**GOAL OF THE EXERCISE:** Each line starting at the one that contains "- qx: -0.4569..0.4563" and ending at the one that contains "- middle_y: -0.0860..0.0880" must be returned exactly, and the rest of the listing is left out.

**DATASET CONTENT:**
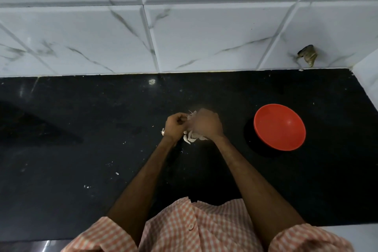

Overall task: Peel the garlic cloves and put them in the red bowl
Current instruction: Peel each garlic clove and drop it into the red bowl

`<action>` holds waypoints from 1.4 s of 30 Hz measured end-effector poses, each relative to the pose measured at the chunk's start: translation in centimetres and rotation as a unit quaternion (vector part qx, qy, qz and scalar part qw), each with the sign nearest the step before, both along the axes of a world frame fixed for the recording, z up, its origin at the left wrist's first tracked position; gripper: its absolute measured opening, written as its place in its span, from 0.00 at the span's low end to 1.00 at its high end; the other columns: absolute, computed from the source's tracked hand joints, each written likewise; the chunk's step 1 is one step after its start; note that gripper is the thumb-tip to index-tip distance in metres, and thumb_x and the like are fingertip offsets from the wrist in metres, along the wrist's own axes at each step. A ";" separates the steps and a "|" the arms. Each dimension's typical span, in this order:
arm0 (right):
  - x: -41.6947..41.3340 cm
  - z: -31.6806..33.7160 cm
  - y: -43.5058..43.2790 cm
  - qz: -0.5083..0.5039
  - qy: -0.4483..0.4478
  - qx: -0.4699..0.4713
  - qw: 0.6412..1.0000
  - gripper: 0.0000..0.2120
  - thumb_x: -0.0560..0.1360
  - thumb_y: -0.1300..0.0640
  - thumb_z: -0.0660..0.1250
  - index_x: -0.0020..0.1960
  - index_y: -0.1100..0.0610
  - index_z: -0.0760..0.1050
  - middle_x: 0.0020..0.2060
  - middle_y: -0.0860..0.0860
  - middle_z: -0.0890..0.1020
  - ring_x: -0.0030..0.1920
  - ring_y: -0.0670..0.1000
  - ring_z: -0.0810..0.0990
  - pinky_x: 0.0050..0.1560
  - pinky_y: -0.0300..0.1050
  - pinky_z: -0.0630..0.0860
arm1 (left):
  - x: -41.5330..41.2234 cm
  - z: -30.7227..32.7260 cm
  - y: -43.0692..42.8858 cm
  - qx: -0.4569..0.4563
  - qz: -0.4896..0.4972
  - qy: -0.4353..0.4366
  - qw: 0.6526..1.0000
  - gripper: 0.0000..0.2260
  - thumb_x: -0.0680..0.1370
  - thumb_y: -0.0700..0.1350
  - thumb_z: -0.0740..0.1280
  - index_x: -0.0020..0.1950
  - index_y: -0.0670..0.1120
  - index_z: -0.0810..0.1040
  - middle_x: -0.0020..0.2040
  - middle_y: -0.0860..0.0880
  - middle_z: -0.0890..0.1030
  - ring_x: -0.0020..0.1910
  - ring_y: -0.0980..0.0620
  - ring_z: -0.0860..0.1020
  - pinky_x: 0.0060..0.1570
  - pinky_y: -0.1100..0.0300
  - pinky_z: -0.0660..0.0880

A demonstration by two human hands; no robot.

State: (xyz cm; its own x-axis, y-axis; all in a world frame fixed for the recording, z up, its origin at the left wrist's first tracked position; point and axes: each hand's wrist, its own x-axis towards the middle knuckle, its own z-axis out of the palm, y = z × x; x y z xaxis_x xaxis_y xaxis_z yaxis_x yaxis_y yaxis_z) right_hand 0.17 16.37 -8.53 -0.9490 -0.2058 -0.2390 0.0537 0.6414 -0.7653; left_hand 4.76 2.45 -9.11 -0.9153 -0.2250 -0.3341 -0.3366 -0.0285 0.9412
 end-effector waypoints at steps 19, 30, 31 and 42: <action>3.6 -0.3 1.2 0.271 0.101 0.316 0.903 0.19 0.80 0.52 0.69 0.69 0.52 0.73 0.71 0.50 0.71 0.59 0.57 0.81 0.54 0.54 0.78 | 2.4 -0.8 -1.9 -0.276 0.039 0.039 0.960 0.09 0.82 0.39 0.64 0.59 0.50 0.78 0.57 0.54 0.80 0.53 0.57 0.78 0.52 0.58 0.77; 3.8 0.2 1.5 0.039 0.026 0.004 0.999 0.11 0.72 0.50 0.78 0.46 0.51 0.77 0.41 0.44 0.82 0.44 0.47 0.81 0.45 0.47 0.76 | 3.8 -1.2 0.4 -0.148 -0.067 0.010 0.987 0.04 0.80 0.45 0.70 0.53 0.45 0.81 0.45 0.52 0.85 0.40 0.60 0.83 0.39 0.64 0.76; 3.7 0.3 1.5 0.042 0.021 -0.003 0.999 0.11 0.71 0.51 0.78 0.45 0.51 0.77 0.40 0.44 0.81 0.43 0.47 0.81 0.45 0.47 0.77 | 3.7 -1.0 0.5 -0.124 -0.062 0.009 0.990 0.04 0.80 0.43 0.70 0.52 0.44 0.81 0.43 0.51 0.84 0.37 0.60 0.82 0.34 0.64 0.75; 3.6 1.1 1.2 0.116 0.044 0.081 0.989 0.03 0.77 0.58 0.67 0.46 0.56 0.79 0.40 0.53 0.83 0.41 0.55 0.81 0.43 0.52 0.78 | 3.1 0.3 1.8 -0.094 -0.053 -0.019 0.994 0.08 0.83 0.44 0.65 0.49 0.41 0.70 0.41 0.43 0.83 0.31 0.49 0.80 0.21 0.59 0.73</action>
State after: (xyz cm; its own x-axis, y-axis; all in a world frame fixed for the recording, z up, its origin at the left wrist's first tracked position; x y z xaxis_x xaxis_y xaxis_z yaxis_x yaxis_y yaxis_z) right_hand 3.81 17.57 -7.44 -0.8997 -0.3855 -0.2046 -0.1712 0.7429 -0.6471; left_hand 7.88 4.27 -8.78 -0.9245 -0.1901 -0.3304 -0.3640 0.1836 0.9131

**RESPONSE:**
  - qx: -0.4569..0.4563
  - qz: -0.4896..0.4972
  - qy: -0.4353..0.4366
  - qw: 0.6526..1.0000
  - gripper: 0.0000..0.2260
  - thumb_x: -0.0680..0.1370
  - thumb_y: -0.0700..0.1350
  - thumb_z: -0.0740..0.1280
  - index_x: -0.0020..0.1950
  - index_y: -0.0670..0.1120
  - index_z: -0.0810..0.1040
  - middle_x: -0.0020..0.2040
  - middle_y: -0.0860..0.0880

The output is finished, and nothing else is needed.